África do Sul abandona de vez o projeto A400M

A Airbus investiu no marketing do A400M. Mas os resultados não têm sido positivos

Em 2005 a África do Sul assinou um contrato de 837 milhões de Euros para a aquisição de oito aviões A400M. Os atrasos e os aumentos de custos fizeram o negócio ser desfeito em 2009. Agora, dez anos depois, as empresas locais Denel e Aerosud decidiram também abandonar o projeto.

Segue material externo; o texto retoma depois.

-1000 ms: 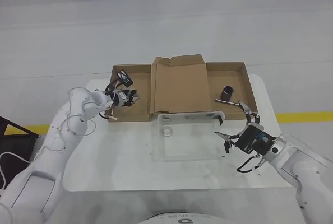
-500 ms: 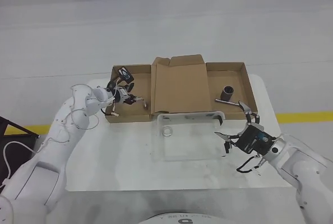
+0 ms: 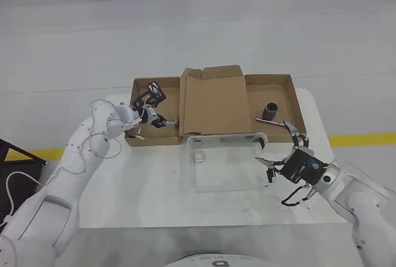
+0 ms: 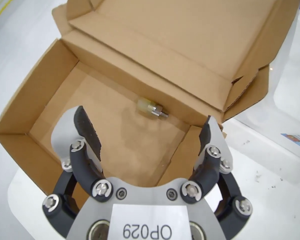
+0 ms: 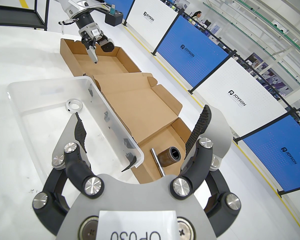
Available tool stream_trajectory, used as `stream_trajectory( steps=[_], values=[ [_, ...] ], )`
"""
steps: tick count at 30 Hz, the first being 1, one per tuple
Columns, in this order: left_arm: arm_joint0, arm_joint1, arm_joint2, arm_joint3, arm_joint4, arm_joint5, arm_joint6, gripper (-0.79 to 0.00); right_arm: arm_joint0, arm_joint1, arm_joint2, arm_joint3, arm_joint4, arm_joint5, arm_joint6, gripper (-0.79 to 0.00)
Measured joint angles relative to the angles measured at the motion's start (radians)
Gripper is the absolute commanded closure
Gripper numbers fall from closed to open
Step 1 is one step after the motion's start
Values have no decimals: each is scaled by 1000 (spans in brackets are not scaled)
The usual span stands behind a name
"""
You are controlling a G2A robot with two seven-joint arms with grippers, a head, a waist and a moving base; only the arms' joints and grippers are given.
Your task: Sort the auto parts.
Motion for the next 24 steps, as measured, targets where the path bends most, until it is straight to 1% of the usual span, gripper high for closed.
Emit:
stream_trajectory(
  steps=[3, 6, 7, 9, 11, 13, 15, 17, 24],
  values=[
    [43, 24, -33, -151, 60, -49, 34, -785, 0, 0, 0, 0, 0, 0, 0, -785],
    [81, 44, -56, -298, 126, -97, 26, -785, 0, 0, 0, 0, 0, 0, 0, -785],
    [98, 51, -61, -365, 157, -124, 17, -785, 0, 0, 0, 0, 0, 0, 0, -785],
    [122, 62, -61, -470, 211, -179, -3, -785, 0, 0, 0, 0, 0, 0, 0, -785],
    [133, 67, -51, -542, 253, -226, -20, -785, 0, 0, 0, 0, 0, 0, 0, -785],
    [136, 70, -27, -612, 307, -250, -30, -785, 0, 0, 0, 0, 0, 0, 0, -785],
    [136, 71, -2, -647, 341, -249, -8, -785, 0, 0, 0, 0, 0, 0, 0, -785],
    [132, 74, -1, -636, 337, -247, 35, -785, 0, 0, 0, 0, 0, 0, 0, -785],
    [132, 74, -5, -629, 331, -247, 39, -785, 0, 0, 0, 0, 0, 0, 0, -785]
  ],
)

A decisão das empresas sul-africanas reforça a trajetória de desconfianças frente ao projeto da Airbus. Alemanha, França, Espanha, Reino Unido, Turquia, Bélgica e Luxemburgo adquiriram 170 aeronaves, das quais cerca de 80 foram produzidas e entregues, muitas vezes com atrasos. Fora da Europa, porém, as vendas se limitaram até agora a quatro unidades para a Malásia.

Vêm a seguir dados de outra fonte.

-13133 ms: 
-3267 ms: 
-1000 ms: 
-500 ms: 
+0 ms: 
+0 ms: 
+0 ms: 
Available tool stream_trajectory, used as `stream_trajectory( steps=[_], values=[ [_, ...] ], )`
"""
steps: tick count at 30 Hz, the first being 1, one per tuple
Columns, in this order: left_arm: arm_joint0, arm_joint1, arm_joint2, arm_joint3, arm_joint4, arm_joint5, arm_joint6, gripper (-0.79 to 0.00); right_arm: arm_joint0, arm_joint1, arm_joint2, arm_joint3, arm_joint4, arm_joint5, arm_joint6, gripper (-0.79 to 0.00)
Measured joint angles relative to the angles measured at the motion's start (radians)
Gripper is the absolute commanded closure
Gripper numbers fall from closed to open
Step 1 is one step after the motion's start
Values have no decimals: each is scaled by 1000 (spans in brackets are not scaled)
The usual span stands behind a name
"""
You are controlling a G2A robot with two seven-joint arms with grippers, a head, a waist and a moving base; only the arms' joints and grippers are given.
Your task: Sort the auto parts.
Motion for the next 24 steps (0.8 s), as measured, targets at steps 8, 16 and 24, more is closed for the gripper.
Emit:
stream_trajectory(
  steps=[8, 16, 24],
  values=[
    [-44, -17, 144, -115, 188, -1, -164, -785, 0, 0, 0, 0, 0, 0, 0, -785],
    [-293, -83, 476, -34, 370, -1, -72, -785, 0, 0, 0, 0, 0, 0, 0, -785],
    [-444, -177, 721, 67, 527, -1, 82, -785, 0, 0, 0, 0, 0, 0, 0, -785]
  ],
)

Os planos da Airbus era começar as entregas em 2009 e, já em 2010, produzir cerca de 30 unidades por ano. O primeiro voo só ocorreu em dezembro de 2009 e a primeira entrega, para a Força Aérea da França, ocorreu apenas em 2013. Dois anos depois, um exemplar ainda em fase de testes com a Airbus caiu, deixando quatro funcionários da empresa mortos e atrasando o desenvolvimento operacional.

A França reduziu sua encomenda de 70 para 50 aeronaves e a Alemanha tentou revender 13 unidades da sua encomenda de 53, sem sucesso. O Lockheed Martin C-130J acabou ganhando encomendas não esperadas, como para a própria força aérea da França, em um mercado que também é indiretamente disputado pelo KC-390, da Embraer.